Die wichtigsten Änderungen in der Personalverrechnung ab 01.01.2026
Geringfügiger Zuverdienst neben AMS-Leistungen
Ab 01.01.2026 ist ein geringfügiger Zuverdienst neben Arbeitslosengeld oder Notstandshilfe grundsätzlich nicht mehr zulässig (nur wenige Ausnahmen gemäß § 12 Abs. 2 AlVG).
Übergangsfrist: Bestehende geringfügige Beschäftigungen am 01.01.2026 dürfen – sofern keine Ausnahme greift – nur noch bis 31.01.2026 bestehen; andernfalls kann der AMS-Leistungsbezug gefährdet sein.
Arbeitgeber sollten betroffene Mitarbeiter aktiv informieren und betroffene Dienstverhältnisse rechtzeitig prüfen. Die verbindliche Abklärung (ob eine Ausnahme vorliegt und welche Schritte erforderlich sind) muss jedoch direkt durch die Arbeitnehmer:innen beim AMS erfolgen. Betroffene sollten hierzu bereits ein Schreiben vom AMS erhalten haben.

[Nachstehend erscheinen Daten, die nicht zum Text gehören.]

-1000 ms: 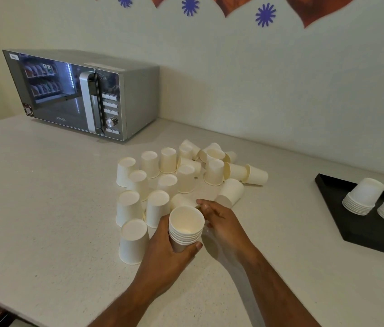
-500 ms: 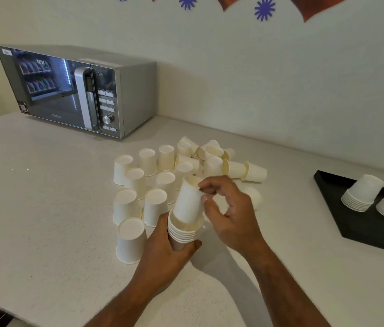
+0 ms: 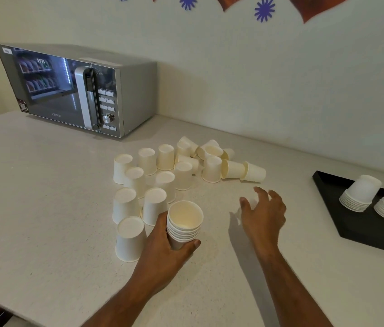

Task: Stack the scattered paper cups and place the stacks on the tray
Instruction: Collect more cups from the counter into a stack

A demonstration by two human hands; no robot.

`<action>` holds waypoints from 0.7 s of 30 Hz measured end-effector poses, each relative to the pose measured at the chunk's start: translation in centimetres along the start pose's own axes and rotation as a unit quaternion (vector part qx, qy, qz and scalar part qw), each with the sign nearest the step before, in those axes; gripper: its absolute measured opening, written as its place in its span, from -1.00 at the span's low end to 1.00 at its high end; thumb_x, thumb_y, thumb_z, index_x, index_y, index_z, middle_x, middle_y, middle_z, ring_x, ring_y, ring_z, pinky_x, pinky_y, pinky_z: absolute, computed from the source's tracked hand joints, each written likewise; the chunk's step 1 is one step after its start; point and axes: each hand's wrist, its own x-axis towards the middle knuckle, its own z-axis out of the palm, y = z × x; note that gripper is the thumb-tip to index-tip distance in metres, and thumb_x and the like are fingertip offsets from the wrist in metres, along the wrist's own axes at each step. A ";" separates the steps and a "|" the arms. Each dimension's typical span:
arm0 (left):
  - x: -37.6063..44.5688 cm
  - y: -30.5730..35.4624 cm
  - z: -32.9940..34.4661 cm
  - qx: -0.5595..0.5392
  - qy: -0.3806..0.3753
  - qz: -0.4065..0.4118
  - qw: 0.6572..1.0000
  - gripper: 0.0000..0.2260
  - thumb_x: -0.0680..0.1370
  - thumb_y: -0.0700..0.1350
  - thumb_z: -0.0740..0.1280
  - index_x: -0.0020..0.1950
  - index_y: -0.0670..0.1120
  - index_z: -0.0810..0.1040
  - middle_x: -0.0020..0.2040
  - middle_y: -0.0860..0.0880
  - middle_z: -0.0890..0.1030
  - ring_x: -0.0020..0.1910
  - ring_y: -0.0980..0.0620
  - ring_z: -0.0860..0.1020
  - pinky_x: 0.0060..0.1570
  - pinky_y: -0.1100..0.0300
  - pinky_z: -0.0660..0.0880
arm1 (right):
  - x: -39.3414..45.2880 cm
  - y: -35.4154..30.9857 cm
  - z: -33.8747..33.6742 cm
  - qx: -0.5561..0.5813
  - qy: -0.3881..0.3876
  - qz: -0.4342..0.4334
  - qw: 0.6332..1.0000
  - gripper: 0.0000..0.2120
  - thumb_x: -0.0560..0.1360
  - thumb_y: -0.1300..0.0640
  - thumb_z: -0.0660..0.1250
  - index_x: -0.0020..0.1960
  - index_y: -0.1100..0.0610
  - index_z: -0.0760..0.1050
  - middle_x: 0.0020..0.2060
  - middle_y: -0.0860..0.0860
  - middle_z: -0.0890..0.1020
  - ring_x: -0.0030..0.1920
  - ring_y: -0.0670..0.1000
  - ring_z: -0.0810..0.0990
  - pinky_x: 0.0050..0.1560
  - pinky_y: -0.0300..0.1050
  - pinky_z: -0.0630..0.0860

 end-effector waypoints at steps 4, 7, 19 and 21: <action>0.0 0.1 0.0 0.001 0.002 -0.003 1.000 -0.34 0.32 0.32 0.52 0.29 0.51 0.22 0.25 0.47 0.45 0.25 0.41 0.44 0.10 0.46 0.38 | 0.5 1.4 -0.2 -0.019 -0.039 0.045 0.998 -0.42 0.55 -0.12 0.36 0.48 0.08 0.31 0.37 0.15 0.44 0.36 0.18 0.41 0.29 0.18 0.42; -0.1 0.1 0.0 0.004 0.002 -0.001 1.000 -0.34 0.32 0.31 0.52 0.29 0.50 0.23 0.26 0.46 0.46 0.25 0.41 0.44 0.09 0.46 0.39 | 0.4 1.3 -0.5 0.080 -0.040 0.056 0.994 -0.47 0.55 0.01 0.40 0.45 0.05 0.33 0.32 0.11 0.48 0.29 0.16 0.48 0.23 0.12 0.49; -0.1 0.1 0.0 0.010 0.009 0.012 1.000 -0.35 0.31 0.38 0.50 0.28 0.52 0.23 0.25 0.48 0.46 0.24 0.45 0.44 -0.06 0.62 0.38 | -3.2 -4.5 -5.0 0.260 -0.040 -0.114 0.958 -0.82 0.57 0.10 0.37 0.17 0.01 0.58 0.09 -0.12 0.64 0.12 -0.13 0.58 0.06 -0.38 0.49; -0.1 0.1 0.0 0.009 0.013 0.013 1.000 -0.35 0.32 0.33 0.52 0.27 0.52 0.24 0.24 0.47 0.47 0.23 0.43 0.45 -0.08 0.62 0.39 | -4.2 -5.5 -5.9 0.278 -0.060 -0.183 0.941 -0.82 0.56 0.08 0.37 0.15 0.02 0.59 0.09 -0.12 0.65 0.14 -0.16 0.57 0.11 -0.33 0.53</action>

Nähere Details finden Sie auf folgender AMS-Infoseite.
Neue Trinkgeldpauschalen ab 01.01.2026
Ab 01.01.2026 gelten bundesweit einheitliche Trinkgeldpauschalen (statt bisher teils unterschiedlicher Regelungen je Bundesland/Branche). Die Pauschalen wurden für die „trinkgeldüblichen“ Branchen wie Gastronomie, Friseure, Fußpfleger/Kosmetiker/Masseure und Personenbeförderung neu festgesetzt.

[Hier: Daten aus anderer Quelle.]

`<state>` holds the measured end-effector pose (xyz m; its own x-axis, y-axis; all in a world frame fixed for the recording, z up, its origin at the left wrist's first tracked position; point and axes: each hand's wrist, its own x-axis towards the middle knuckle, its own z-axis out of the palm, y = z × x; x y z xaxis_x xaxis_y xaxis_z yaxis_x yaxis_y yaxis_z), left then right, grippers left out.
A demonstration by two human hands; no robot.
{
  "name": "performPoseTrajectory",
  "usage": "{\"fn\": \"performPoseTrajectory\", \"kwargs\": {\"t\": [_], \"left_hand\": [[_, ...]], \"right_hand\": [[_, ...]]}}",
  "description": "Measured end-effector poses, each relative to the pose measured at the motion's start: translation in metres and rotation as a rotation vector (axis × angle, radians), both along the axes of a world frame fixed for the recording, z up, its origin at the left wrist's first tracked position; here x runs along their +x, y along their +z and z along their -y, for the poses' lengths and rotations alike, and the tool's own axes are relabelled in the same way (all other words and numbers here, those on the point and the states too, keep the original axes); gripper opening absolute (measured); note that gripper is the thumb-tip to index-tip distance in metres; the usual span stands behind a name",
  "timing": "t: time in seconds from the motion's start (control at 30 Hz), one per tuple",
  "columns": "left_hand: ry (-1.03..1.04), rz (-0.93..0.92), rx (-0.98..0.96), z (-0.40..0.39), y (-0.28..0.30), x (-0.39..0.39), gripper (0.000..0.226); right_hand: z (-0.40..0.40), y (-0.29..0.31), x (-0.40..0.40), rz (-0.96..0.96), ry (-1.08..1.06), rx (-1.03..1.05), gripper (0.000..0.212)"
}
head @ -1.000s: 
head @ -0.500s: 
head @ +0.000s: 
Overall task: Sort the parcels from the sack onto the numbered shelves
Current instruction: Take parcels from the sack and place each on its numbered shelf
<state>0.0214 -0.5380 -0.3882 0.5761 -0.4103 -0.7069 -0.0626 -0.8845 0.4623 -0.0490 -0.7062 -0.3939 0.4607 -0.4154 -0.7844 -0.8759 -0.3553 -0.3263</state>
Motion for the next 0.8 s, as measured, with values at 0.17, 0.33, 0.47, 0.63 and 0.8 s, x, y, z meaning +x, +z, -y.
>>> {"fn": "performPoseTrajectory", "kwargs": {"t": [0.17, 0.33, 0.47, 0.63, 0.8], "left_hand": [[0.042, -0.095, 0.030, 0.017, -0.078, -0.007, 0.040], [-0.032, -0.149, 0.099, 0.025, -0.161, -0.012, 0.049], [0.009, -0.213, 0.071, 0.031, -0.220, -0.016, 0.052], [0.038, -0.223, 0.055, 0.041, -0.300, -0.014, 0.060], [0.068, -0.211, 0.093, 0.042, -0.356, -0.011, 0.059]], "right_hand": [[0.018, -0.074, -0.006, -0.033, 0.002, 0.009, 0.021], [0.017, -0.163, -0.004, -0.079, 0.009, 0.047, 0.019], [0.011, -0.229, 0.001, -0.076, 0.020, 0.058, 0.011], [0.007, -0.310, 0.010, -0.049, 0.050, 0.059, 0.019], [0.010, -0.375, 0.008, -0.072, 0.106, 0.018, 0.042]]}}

Die Trinkgeldpauschale ist gemäß der jeweils geltenden amtlichen Verlautbarung in der laufenden Abrechnung in der Sozialversicherung – wie bisher auch – beitragspflichtig (Entgelt Dritter) und steuerfrei (sofern ortsüblich) zu berücksichtigen. Davon erfasst sind auch Trinkgelder aus betrieblichen Verteil-/Tronc-Systemen. Zudem gilt eine Informationspflicht der Arbeitgeber:innen sowie ein Auskunftsrecht der Arbeitnehmer:innen.
Die Pauschalbeträge gelten fix für die Jahre 2026 bis 2028, ab 2029 erfolgt eine jährliche Indexanpassung.
Für Teilzeitbeschäftigte bzw. an nur einzelnen Tagen Beschäftigte ist das Trinkgeldpauschale aliquot, bei Abwesenheiten bis zu einem Monat (Urlaub, Krankenstand) anzusetzen.
Liegt das tatsächliche Trinkgeld nachweislich unter 50% der Pauschale, kann – bei vorhandener Aufzeichnung – statt der Pauschale das tatsächlich zugeflossene Trinkgeld angesetzt werden.
Allgemeine Detailinfos inkl. jeweiliger Verlautbarung: ÖGK-Infoseite
- Branchendetails Gastronomie: WKO-Infoseite
- Branchendetails Friseur:innen: WKO-Infoseite
- Branchendetails Fußpfleger, Kosmetiker u. Masseure: WKO-Infoseite
Geringfügigkeitsgrenze 2026
Ab 01.01.2026 bleibt die Geringfügigkeitsgrenze wie 2025 bei EUR 551,10 monatlich.
Praxis-Hinweis: Durch KV-Erhöhungen im Jahr 2026 kann es dazu kommen, dass geringfügige Dienstverhältnisse – welche knapp unter der Geringfügigkeitsgrenze beschäftigt sind – über die Grenze rutschen.
Überstundenbegünstigung (§68 Abs. 2 EstG) – neu ab 2026
Ab 01.01.2026 sind 15,00 Überstundenzuschläge zu 50% mit max. EUR 170,00 monatlich lohnsteuerfrei (statt bisher 18,00 Std. bzw. EUR 200,00).